Ibuprofen Nanoparticles for Oral Delivery: Proof of ConceptCatarina Pinto Reis1*, João Pinto Ferreira2, Sara Candeias1, Cátia Fernandes3, Nuno Martinho3, Natália Aniceto3, António Silvério Cabrita4 and Isabel V. Figueiredo2
- *Corresponding Author:
- Catarina Pinto Reis
CBIOS-Laboratory of Nanoscience and Biomedical Nanotechnology (LNBN)
Lusophone University of Humanities and Technologies, Portugal
E-mail: [email protected]
Received date: September 05, 2013; Accepted date: October 30, 2013; Published date: November 04, 2013
Citation: Reis CP, Candeias S, Fernandes C, Martinho N, Aniceto N, et al. (2013) Ibuprofen Nanoparticles for Oral Delivery: Proof of Concept. J Nanomedine Biotherapeutic Discov 3:119. doi:10.4172/2155-983X.1000119
Copyright: © 2013 Reis CP, et al. This is an open-access article distributed under the terms of the Creative Commons Attribution License, which permits unrestricted use, distribution, and reproduction in any medium, provided the original author and source are credited.

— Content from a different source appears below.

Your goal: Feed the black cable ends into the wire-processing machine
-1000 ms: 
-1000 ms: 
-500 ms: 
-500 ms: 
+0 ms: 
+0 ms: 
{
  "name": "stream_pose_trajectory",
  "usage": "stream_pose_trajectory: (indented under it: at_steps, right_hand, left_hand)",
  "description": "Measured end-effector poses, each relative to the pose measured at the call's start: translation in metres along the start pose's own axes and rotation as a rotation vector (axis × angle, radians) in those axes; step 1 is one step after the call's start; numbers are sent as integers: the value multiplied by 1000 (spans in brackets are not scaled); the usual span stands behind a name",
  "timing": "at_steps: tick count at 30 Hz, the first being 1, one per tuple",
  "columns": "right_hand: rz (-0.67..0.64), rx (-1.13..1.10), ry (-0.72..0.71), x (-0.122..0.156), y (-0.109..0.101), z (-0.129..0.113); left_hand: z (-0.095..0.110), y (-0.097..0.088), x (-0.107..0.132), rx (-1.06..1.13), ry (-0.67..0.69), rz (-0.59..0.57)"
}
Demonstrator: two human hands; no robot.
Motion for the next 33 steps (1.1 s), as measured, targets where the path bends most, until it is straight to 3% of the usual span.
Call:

Background: Using nanoparticles to improve non-steroidal anti-inflammatory drugs therapeutic profile is an interesting approach, especially concerning their gastric toxicity.
Objective: The aim of this work was to present a proof of concept for a nanoparticulate formulation composed of a biodegradable polymer poly (DL-lactic acid) (PLA) meant for oral delivery of ibuprofen (IBU) to systemic circulation with reduced gastric toxicity.

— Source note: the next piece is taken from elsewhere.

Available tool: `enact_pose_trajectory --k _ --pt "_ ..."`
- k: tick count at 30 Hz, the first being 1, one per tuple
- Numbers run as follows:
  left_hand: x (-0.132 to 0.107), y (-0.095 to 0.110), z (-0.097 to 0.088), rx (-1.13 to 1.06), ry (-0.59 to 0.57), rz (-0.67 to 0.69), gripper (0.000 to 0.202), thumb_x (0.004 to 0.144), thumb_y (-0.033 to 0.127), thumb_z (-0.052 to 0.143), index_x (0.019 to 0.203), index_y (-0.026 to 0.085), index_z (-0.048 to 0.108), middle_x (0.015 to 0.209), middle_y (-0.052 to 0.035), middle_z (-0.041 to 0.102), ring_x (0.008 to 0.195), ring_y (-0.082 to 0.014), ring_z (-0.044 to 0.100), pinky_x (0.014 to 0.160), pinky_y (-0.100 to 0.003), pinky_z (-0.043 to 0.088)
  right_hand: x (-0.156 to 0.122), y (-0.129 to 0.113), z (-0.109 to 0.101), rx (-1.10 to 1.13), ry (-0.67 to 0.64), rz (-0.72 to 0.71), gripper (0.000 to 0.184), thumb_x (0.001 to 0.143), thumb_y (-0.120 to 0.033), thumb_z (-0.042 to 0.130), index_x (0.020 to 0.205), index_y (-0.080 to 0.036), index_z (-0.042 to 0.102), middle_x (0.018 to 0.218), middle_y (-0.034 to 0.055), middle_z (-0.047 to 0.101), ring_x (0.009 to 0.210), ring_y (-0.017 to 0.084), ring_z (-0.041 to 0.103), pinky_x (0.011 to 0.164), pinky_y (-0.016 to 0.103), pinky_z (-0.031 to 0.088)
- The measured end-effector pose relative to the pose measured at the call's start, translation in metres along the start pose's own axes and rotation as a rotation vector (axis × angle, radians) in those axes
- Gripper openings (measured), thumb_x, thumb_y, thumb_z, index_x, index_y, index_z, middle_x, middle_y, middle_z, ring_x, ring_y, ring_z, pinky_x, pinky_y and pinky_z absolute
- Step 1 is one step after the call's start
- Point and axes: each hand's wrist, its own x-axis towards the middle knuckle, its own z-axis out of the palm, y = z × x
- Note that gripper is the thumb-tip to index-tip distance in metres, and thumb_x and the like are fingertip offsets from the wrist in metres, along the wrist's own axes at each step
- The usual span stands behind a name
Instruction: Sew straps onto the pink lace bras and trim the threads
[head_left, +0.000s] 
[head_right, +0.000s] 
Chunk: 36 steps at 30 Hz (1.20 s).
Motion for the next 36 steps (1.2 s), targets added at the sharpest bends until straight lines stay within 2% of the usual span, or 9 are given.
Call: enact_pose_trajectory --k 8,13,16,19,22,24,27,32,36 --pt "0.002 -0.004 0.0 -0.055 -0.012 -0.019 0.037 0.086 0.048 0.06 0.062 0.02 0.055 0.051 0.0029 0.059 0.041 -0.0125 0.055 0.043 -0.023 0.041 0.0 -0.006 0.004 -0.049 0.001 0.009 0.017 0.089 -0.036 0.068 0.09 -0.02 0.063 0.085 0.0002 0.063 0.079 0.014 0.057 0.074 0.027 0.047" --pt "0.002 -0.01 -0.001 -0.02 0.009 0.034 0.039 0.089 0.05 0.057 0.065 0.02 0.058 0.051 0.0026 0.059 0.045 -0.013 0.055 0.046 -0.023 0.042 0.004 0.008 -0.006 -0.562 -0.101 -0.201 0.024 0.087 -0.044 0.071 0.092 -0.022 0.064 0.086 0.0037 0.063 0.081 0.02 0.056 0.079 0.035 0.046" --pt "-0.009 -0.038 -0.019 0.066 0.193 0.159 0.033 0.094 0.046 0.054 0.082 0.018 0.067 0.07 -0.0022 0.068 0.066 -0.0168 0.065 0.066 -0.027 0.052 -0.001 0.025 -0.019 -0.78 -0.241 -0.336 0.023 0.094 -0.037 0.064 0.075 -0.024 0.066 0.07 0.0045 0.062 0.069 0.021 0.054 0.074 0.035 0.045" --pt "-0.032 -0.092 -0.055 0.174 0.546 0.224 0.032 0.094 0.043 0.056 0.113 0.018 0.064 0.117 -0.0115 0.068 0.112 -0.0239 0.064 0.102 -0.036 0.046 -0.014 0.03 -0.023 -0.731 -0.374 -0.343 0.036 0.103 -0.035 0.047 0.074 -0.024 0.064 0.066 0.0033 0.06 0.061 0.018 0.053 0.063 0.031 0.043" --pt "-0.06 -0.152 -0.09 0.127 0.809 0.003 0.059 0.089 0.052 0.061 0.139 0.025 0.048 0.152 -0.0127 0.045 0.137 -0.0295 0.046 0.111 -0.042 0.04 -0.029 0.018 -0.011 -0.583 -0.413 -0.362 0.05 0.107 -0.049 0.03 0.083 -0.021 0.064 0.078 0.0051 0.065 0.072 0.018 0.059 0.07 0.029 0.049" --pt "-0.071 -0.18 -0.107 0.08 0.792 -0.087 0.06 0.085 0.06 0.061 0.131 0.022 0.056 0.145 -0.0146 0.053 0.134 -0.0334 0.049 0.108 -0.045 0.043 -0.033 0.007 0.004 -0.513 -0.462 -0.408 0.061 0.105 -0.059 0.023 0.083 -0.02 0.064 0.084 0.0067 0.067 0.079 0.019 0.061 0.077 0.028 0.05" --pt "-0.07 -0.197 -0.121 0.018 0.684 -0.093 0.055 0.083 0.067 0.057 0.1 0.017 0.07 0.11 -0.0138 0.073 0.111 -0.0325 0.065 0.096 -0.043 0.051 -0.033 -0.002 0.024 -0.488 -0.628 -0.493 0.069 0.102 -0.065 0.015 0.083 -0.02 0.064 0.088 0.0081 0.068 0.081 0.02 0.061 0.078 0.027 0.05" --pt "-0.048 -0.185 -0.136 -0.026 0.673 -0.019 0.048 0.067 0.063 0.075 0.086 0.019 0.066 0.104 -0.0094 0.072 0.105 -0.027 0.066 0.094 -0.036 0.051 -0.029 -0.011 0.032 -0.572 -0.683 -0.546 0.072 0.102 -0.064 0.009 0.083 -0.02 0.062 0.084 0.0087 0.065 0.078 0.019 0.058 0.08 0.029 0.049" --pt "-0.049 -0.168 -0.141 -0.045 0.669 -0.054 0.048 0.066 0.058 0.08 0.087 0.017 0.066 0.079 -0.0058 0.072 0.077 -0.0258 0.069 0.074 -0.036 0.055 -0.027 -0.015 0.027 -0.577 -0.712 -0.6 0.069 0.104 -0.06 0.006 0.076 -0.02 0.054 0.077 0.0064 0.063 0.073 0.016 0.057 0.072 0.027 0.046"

Materials and methods: IBU-loaded nanoparticles composed of PLA and poloxamer 188 were prepared by an emulsion/solvent diffusion method. The particles obtained were characterized for size, zeta potential and morphology, as well as encapsulation efficiency. Nanoparticles were given to Wistar rats at an equivalent dose of 12 mg/kg (t.i.d.) of ibuprofen for a period of 10 days. Both concentration of IBU in the plasma and toxicity in different tissues were evaluated.

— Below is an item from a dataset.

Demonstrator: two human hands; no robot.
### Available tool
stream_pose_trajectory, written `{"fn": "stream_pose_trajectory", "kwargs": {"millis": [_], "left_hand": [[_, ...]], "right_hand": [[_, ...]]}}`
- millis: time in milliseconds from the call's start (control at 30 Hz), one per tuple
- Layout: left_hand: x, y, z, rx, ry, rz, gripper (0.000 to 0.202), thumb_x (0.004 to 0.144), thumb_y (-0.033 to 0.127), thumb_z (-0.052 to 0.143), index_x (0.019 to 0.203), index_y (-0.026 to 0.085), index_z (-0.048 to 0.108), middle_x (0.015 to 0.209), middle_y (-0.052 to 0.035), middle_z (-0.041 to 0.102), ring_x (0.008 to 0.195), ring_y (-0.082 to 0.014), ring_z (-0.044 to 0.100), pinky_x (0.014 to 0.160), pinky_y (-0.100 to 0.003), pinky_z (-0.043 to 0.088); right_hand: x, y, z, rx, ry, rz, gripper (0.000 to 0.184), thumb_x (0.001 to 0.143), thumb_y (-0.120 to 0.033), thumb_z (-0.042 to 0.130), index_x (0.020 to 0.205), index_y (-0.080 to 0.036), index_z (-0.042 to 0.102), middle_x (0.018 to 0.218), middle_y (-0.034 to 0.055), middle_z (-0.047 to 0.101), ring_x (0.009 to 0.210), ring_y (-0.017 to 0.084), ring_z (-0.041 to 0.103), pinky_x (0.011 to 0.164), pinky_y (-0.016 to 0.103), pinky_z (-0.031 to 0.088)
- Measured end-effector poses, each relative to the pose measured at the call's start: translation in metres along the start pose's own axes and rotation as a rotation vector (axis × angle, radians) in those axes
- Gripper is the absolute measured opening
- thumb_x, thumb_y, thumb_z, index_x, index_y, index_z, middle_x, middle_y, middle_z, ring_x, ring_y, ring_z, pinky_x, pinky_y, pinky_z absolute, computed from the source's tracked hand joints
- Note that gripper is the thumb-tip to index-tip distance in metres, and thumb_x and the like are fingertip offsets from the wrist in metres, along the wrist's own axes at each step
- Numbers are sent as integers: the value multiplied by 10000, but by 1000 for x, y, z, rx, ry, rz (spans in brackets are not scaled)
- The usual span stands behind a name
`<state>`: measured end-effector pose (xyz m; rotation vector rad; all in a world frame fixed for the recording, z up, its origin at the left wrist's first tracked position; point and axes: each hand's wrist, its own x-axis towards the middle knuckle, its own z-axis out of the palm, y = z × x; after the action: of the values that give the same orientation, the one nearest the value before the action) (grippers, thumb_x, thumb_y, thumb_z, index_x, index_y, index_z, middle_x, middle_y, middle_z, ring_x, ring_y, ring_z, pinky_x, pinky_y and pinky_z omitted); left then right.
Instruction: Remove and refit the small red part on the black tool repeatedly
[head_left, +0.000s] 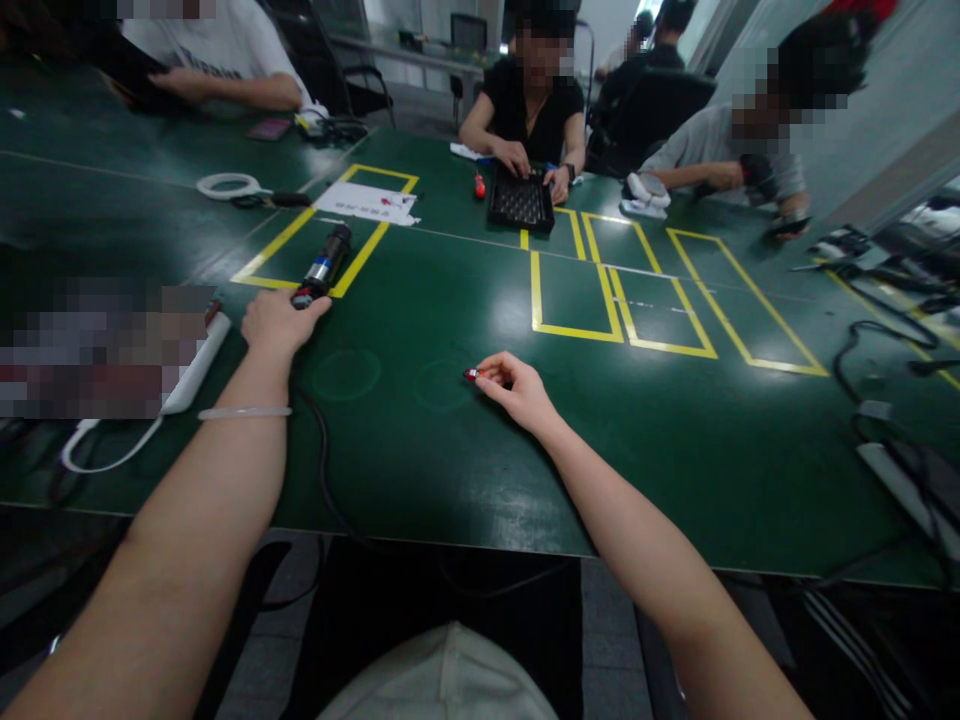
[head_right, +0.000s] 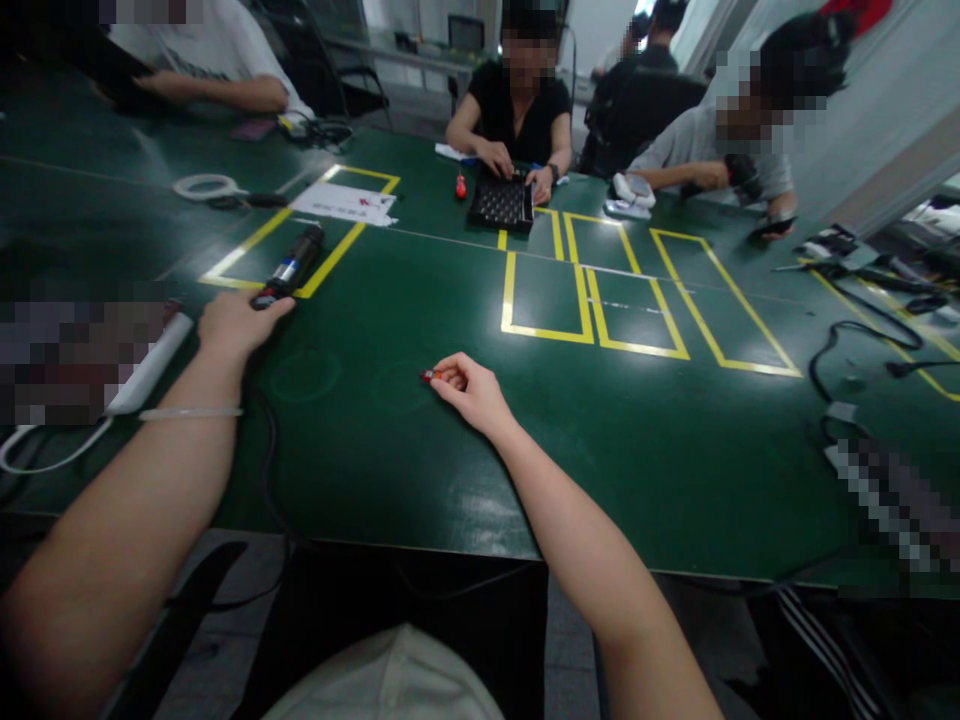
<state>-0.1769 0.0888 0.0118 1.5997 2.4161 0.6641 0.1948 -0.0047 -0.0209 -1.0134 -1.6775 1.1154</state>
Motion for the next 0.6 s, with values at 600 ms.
{"fn": "stream_pose_trajectory", "kwargs": {"millis": [600], "left_hand": [[-24, 26, 6, -9, 19, 90, 515, 814, 383, 715, 1206, 108, 525, 1205, -138, 622, 1089, -280, 577, 927, -397, 450]], "right_hand": [[1, 1, 1, 15, -7, 9, 253, 823, -382, 689, 970, -186, 626, 823, 14, 651, 698, 118, 562, 666, 263, 464]]}}
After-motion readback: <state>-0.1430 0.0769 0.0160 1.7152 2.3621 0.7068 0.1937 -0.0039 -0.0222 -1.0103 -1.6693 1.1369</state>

Results: Nanoparticles displayed a size of 281.1 ± 66.7 nm with a zeta potential of -4.3 mV. Scanning electron microscopic images showed spherical shape particles with low polydispersity index. IBU concentration in blood samples indicated that nanoparticles were able to deliver IBU to systemic circulation. A significant reduction in toxicity was observed for nanoparticles in gastric mucosa compared to free ibuprofen. This may be due to controlled release of IBU from the nanoparticles, which decreases the mucosal contact to IBU. In summary, we designed a proof of concept for PLA nanoparticles as suitable carrier for IBU allowing reduced gastric toxicity of the drugs. This strategy can eventually be applied to other non-steroidal anti-inflammatory drugs.